Na Andaluzia, ontem, foram 400 mil a eleger doze deputados de VOX. Quantos serão em eleições nacionais?

Clique no gráfico de El País.

domingo, 17 de junho de 2018

AFFAIRE AQUARIUS


Agora vamos ficar todos contentes, porque esta coreografia foi pensada ao milímetro para não perturbar os espíritos sensíveis.

Foi assim:

Distribuídos por três embarcações, o navio Aquarius e dois vasos da Marinha de Guerra italiana, chegaram hoje a Valência os 629 imigrantes que andavam à deriva no Mediterrâneo.

O primeiro chegou quando eram 05:50 em Portugal, e os restantes com intervalos de três horas. O Aquarius foi o último a chegar. Sob orientação da Cruz Vermelha, uma equipa de 2.300 pessoas, formada por polícias, funcionários da Emigração, tradutores, stewards, enfermeiros, médicos e advogados, está a monitorizar o desembarque. Cem jornalistas foram autorizados a permanecer no local.
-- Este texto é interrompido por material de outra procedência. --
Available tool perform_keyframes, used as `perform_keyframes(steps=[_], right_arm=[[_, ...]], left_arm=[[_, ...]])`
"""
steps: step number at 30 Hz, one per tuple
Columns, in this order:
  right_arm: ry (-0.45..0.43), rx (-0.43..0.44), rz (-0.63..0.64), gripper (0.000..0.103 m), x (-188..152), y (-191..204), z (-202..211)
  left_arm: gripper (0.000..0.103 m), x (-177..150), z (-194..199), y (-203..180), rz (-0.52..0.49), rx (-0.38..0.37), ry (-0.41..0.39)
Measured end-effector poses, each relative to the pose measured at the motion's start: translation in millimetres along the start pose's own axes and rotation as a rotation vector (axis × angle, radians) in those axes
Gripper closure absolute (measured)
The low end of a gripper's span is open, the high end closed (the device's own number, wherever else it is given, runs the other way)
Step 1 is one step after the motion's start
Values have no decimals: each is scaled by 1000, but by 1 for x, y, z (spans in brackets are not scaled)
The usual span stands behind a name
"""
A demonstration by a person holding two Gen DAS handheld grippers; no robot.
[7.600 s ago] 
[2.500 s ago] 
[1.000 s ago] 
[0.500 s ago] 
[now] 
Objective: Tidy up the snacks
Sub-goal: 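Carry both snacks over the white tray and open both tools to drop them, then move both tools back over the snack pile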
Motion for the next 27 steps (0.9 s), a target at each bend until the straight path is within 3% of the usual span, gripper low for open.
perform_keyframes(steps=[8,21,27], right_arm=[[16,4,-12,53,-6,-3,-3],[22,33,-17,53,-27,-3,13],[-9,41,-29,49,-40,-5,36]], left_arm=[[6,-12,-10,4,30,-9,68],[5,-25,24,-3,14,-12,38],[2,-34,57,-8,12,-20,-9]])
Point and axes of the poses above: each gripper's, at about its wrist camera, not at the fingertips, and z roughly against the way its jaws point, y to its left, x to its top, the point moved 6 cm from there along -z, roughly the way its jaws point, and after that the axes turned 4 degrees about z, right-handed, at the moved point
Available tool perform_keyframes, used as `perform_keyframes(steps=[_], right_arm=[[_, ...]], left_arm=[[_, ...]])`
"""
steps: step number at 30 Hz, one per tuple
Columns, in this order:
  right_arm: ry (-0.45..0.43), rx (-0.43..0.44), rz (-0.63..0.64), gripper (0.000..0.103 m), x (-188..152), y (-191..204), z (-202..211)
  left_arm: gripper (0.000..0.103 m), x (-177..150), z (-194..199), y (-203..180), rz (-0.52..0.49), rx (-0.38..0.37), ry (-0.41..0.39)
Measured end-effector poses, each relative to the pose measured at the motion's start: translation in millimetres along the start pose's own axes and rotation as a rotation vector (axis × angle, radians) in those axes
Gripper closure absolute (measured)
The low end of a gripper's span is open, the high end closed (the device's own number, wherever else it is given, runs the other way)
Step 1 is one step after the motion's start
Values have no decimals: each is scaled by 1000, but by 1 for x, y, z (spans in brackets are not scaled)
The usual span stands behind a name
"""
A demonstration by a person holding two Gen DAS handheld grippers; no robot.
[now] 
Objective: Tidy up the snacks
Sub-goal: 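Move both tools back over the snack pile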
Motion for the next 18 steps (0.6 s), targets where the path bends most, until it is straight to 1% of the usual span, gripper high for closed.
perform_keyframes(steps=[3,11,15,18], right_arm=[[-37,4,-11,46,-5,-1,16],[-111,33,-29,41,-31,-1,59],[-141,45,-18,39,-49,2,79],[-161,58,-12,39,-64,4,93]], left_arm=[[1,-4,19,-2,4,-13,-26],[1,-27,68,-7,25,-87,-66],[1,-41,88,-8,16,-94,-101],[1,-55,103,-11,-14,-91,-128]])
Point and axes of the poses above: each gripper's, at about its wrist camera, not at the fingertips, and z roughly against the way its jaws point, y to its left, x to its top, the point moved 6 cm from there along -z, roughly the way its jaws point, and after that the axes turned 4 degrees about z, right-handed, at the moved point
Equipados com macacões de corpo inteiro, luvas, termómetros infravermelhos e máscaras apropriadas para situações de catástrofe e pandemia, os médicos e enfermeiros foram os primeiros a subir a bordo.

Os imigrantes receberam três formulários: um para solicitar autorização de permanência em Espanha, até ao limite de 45 dias, ou seja, um proforma para formalizar o desembarque; outro para solicitar asilo em Espanha; outro para solicitar asilo num país terceiro (a França está disposta a receber os muito qualificados). Entre os 629 imigrantes estão 43 argelinos e 11 marroquinos, grupo que vê o seu futuro com grande preocupação.

Nenhum dos 629 imigrantes está documentado.

Clique na imagem de El País.

sexta-feira, 15 de junho de 2018

AQUARIUS, AGAIN

Se tudo correr bem, os 629 imigrantes que estavam a bordo do Aquarius chegarão a Valência no próximo domingo. Espanha ofereceu-se para os receber porque o Aquarius permanecia à deriva junto ao limite das águas territoriais italianas. Mas não os vai aceitar como residentes. Magdalena Valerio, ministra do Trabalho, Migrações e Segurança Social, já desautorizou Mónica Oltra, assessora do PSOE com o pelouro da Igualdade e Políticas Inclusivas, que tem falado como se os 629 imigrantes tivessem garantida a condição de refugiados. Nada disso, esclareceu a ministra. Os embarcados serão enviados para um centro de acolhimento (e para hospitais os que estão doentes) controlado pelas autoridades migratórias, onde cada um será avaliado em função de diversos parâmetros. Para a larga maioria, Valência será uma escala antes do regresso ao país de origem. É evidente que, com o bruá do Mundial, os imigrantes vão ser devolvidos à Líbia num ápice.